The RBA maintains its rates at 0.10% and indicates that the first rate hike could begin in 2024

At its meeting today, the Board of the Reserve Bank of Australia decided to keep cash rate target at 10 basis points and the interest rate on exchange settlement balances at 0%, as expected.

The entity also leaves the 10 basis point target for Australian government bonds unchanged until April 2024 and will continue to buy government securities at a rate of $ 4 billion per week until at least mid-February 2022.

RBA statement

The Delta outbreak has interrupted the recovery of the Australian economy and GDP is expected to have declined substantially in the quarter ending in September. The outbreak is affecting many parts of the economy, but the impact is uneven, with some areas facing very difficult conditions while others continue to grow strongly.

This setback to economic expansion in Australia is expected to be only temporary.. As vaccination rates increase and restrictions are eased, the economy is expected to recover. Many companies are now planning to ease restrictions and confidence has been reasonably maintained. However, there is uncertainty about the timing and pace of the recovery, which is likely to be slower than at the beginning of the year. Much will depend on the nature and timing of activity restrictions. In our baseline scenario, the economy will grow again in the quarter ending in December and is expected to return to the path before the Delta variant in the second half of next year.

Activity restrictions have had a significant effect on the labor market. Hours worked, the best indicator of labor market conditions at the moment, fell by almost 4% in August. Looking ahead, data on job vacancies suggests that many companies are looking to hire workers ahead of the planned reopening in October and November.

The Wage and price pressures remain moderate in Australia. In underlying terms, inflation is hovering around 1¾ percent and wages, as measured by the wage price index, are increasing by only 1.7%. While disruptions in global supply chains are affecting the prices of some goods, the impact of this on the overall rate of inflation remains limited.

The house prices continue to rise, although the volume of business in some markets has decreased after the virus outbreak. Home loan growth has recovered due to increased demand for credit from both owner-occupiers and investors. The Board of Financial Regulators has been discussing the medium-term risks to macroeconomic stability from rapid credit growth at a time of historically low interest rates. In this environment, it is important that credit standards are maintained and that loan servicing buffers are adequate.

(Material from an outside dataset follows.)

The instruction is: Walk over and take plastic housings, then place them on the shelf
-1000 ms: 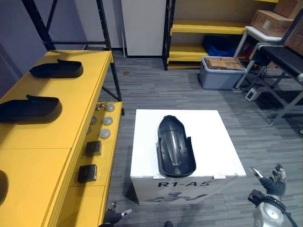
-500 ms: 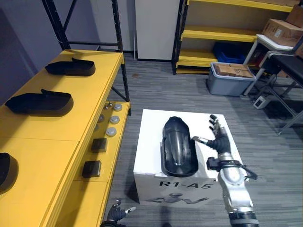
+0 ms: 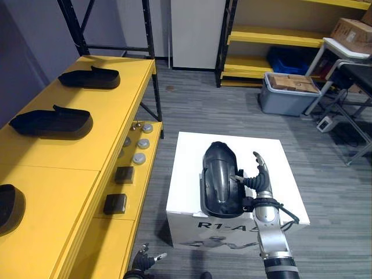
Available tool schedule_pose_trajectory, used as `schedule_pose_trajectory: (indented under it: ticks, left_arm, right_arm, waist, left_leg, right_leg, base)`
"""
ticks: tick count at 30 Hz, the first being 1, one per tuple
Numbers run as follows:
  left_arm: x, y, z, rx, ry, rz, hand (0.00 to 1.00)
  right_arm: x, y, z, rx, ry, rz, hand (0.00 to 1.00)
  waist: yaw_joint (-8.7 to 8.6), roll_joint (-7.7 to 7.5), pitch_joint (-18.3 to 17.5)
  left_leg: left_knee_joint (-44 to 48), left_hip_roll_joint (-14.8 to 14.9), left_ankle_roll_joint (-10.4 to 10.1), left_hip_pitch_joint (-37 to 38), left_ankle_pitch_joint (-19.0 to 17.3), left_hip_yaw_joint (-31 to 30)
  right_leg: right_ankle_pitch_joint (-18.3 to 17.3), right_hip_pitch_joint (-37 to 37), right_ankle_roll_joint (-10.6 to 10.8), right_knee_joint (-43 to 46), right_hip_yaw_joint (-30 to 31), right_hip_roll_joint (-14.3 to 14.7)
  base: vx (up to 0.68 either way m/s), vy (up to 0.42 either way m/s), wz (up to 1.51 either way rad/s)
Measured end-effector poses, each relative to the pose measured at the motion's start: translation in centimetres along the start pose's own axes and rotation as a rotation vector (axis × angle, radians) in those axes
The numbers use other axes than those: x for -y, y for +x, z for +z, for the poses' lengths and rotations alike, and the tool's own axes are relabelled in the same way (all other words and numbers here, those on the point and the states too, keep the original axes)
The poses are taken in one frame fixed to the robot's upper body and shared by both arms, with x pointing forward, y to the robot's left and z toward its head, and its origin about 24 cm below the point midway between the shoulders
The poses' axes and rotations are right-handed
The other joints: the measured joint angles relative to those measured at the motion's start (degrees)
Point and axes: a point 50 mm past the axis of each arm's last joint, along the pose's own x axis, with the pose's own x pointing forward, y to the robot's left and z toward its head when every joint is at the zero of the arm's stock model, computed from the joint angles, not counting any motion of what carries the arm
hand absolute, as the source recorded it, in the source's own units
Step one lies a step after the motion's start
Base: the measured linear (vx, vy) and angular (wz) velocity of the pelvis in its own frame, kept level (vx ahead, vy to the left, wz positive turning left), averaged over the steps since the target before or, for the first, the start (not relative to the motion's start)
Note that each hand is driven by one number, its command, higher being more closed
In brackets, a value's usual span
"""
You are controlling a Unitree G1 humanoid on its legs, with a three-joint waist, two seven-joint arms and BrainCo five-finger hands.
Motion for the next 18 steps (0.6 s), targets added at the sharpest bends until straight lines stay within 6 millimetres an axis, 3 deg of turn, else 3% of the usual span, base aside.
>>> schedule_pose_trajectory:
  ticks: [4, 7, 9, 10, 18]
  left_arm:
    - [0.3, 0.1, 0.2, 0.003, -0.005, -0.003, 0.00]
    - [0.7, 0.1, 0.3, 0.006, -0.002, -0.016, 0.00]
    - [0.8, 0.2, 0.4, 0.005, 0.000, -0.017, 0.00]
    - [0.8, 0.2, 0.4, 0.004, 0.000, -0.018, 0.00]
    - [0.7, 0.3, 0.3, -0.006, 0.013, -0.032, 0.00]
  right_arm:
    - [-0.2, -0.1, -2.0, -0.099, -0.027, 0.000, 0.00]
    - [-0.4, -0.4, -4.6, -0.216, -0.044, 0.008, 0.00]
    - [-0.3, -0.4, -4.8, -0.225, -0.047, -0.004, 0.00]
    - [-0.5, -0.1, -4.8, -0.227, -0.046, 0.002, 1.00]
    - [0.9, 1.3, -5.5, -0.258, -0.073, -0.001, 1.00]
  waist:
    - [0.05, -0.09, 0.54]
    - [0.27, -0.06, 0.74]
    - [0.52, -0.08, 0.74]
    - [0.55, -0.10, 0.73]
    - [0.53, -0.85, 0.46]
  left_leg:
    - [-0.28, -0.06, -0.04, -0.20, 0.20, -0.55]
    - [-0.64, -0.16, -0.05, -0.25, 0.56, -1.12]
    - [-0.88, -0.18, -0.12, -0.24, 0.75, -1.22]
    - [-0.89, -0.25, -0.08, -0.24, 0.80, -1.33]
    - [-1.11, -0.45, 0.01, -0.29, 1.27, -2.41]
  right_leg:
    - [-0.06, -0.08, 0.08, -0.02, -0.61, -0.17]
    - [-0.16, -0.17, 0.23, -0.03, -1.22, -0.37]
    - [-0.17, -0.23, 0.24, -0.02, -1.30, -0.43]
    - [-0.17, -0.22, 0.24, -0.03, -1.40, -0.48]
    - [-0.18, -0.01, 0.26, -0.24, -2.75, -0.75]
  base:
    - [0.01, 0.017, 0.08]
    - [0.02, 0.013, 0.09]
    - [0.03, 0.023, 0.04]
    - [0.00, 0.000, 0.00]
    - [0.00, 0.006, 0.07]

The Bank’s policy package, which includes historically low interest rates, the bond purchase program, the yield target and the financing provided under the Term Financing Facility, is providing substantial and ongoing support to the Australian economy. Loan interest rates are at record lows, sovereign bond yields are at very low levels, and the exchange rate has depreciated in recent months. Fiscal responses from the Australian government and state and territory governments have also provided welcome assistance in supporting household and business balance sheets.

The Board is committed to maintain highly favorable monetary conditions to achieve a return to full employment in Australia and inflation consistent with the target. Will not increase the cash rate until real inflation is sustainably within the 2% to 3% target range. The central scenario for the economy is that this condition will not be met before 2024. Meeting this condition will require that the labor market be tight enough to generate wage growth that is materially higher than the current one.